Я с трудом сглотнул. Глядя сейчас на Дженни, я вдруг вспомнил, как она стояла в той подвальной кофейне, изо всех сил прижимая ради защиты к груди учебники. Я моргнул и почувствовал, как по крылу носа у меня ползет слеза. Мгновение было таким напряженно реальным. Таким истинным. Я продолжил:
– Но ничего из этого меня не извиняет. Это просто… – я шмыгнул носом, когда вслед за первой слезой покатилась вторая, – …моя неловкая попытка объяснить, что случилось в тот день. Я никогда себе не прощу. Ты права, что обиделась. У тебя есть все основания быть в ярости. – Я еще раз сглотнул. – Прости, Дженни. Я очень, очень виноват перед тобой. Прости меня за все.
Тишина. Наконец она тихонько произнесла:
– Ты закончил?
Кивнув, я одними губами сказал «Да».
Она хлопнула в ладоши и тем разрушила чары, напряжение развеялось.

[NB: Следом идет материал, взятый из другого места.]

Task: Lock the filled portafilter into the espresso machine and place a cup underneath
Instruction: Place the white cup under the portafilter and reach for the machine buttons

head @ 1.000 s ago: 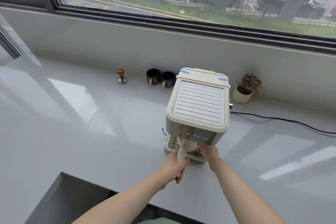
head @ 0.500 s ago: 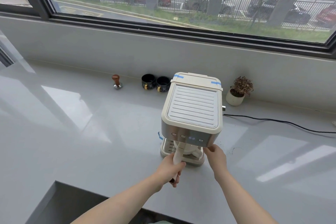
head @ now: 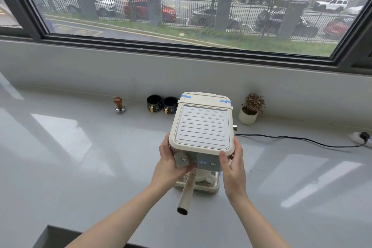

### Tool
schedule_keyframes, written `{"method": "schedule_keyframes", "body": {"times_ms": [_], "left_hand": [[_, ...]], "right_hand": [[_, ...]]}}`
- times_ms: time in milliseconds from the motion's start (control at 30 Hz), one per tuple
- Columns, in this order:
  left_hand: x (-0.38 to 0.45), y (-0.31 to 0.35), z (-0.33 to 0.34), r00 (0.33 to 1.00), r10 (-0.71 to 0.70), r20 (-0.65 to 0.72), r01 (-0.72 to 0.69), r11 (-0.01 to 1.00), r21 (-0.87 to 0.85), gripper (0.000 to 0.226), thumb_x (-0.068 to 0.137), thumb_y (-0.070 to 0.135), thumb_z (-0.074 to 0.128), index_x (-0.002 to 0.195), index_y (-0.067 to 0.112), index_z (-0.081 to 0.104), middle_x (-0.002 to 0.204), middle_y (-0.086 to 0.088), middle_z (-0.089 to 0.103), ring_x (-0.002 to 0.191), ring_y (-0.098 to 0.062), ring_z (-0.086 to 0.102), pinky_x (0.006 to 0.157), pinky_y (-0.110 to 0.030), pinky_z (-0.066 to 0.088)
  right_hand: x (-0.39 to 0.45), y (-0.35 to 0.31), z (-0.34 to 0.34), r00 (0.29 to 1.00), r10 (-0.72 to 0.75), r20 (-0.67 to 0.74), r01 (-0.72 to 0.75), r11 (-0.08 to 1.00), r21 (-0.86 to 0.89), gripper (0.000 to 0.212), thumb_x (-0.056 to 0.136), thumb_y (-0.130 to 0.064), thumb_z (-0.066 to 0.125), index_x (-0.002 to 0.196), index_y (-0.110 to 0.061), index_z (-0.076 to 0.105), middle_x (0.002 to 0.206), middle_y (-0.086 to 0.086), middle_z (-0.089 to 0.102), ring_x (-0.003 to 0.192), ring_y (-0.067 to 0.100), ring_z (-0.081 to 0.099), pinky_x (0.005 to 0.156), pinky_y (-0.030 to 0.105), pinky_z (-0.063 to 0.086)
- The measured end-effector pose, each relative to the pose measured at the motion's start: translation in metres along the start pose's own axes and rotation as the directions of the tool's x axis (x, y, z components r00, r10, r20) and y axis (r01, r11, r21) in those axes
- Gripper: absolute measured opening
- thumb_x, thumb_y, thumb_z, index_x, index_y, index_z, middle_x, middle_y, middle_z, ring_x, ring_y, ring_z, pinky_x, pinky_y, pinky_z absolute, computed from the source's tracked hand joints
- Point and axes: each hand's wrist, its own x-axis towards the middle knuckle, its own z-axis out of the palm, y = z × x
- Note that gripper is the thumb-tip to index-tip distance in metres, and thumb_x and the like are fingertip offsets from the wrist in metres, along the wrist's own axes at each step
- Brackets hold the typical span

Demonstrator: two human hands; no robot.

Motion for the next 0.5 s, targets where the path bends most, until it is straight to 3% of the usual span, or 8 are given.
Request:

– Замечательно. Чертовски хорошо проделано. Великолепно. Поистине великолепно. – Вскочив, она выключила камеру. – Хочешь носовой платок? Стакан воды? Чего-нибудь?
– Стакан воды был бы…
– Будь солнышком, возьми себе сам, пока я тут разберусь. Вон там, на полке над раковиной.
Она вытащила мини-диск и нацарапала что-то на наклейке.
– Ах да, Марк, – окликнула она через комнату. – Можешь мне дать номер твоего домашнего телефона? Сотового? Пейджера? Чего-нибудь?
Я дал ей номер сотового, и его она тоже написала на наклейке. Потом проводила меня до двери квартиры со словами:
– Слушай, мне нужно сделать несколько звонков и все такое, но ты ведь выберешься отсюда сам, правда? Ну конечно, выберешься. – Она сжала в ладонях мою руку. – Слушай, Марк, спасибо, что пришел. Это было великолепно. Честное слово. Я правда это ценю. И знаешь, я тебе позвоню. Очень скоро позвоню. Ладно? Да? Отлично.